PROBLEM: For the word "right", count the lines of the data that include it and give only the total.

--- EXERCISE DATA Enclosed Below ---

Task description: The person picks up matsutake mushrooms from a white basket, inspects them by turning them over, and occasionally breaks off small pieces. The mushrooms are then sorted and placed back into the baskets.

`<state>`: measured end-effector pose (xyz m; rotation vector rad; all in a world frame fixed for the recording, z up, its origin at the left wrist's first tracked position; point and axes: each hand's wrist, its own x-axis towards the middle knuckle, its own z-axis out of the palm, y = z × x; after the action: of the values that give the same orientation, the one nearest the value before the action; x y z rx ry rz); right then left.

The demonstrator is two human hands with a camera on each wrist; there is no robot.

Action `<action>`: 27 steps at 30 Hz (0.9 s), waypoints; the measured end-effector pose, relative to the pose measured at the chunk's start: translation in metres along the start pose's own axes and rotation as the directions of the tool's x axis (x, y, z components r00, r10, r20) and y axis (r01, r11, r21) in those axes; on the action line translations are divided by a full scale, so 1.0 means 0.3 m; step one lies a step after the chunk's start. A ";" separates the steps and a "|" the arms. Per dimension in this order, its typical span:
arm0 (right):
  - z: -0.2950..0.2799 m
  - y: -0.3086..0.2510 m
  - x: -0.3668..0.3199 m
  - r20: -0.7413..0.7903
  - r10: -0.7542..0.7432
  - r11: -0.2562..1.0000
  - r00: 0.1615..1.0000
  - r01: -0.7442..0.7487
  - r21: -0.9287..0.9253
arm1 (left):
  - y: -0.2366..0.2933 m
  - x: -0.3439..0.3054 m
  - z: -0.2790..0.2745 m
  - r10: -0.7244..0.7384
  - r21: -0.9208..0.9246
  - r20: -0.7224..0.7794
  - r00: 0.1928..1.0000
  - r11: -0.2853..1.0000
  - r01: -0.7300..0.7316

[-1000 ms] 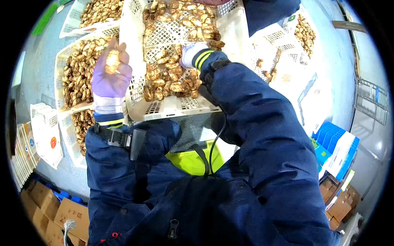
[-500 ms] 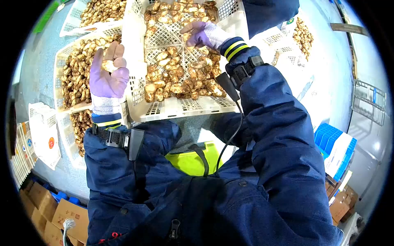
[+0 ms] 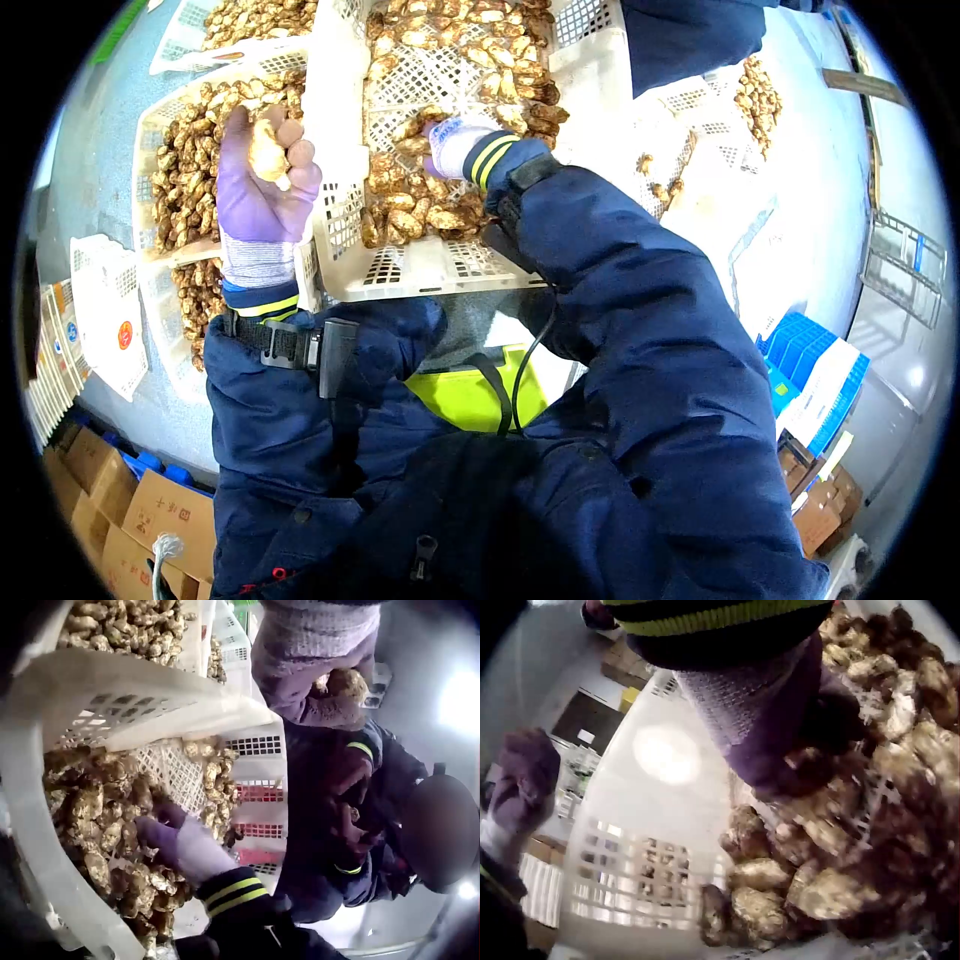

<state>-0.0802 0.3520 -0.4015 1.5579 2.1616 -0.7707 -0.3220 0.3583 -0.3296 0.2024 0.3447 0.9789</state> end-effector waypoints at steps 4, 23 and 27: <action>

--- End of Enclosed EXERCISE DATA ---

RESPONSE TO THE EXERCISE: 2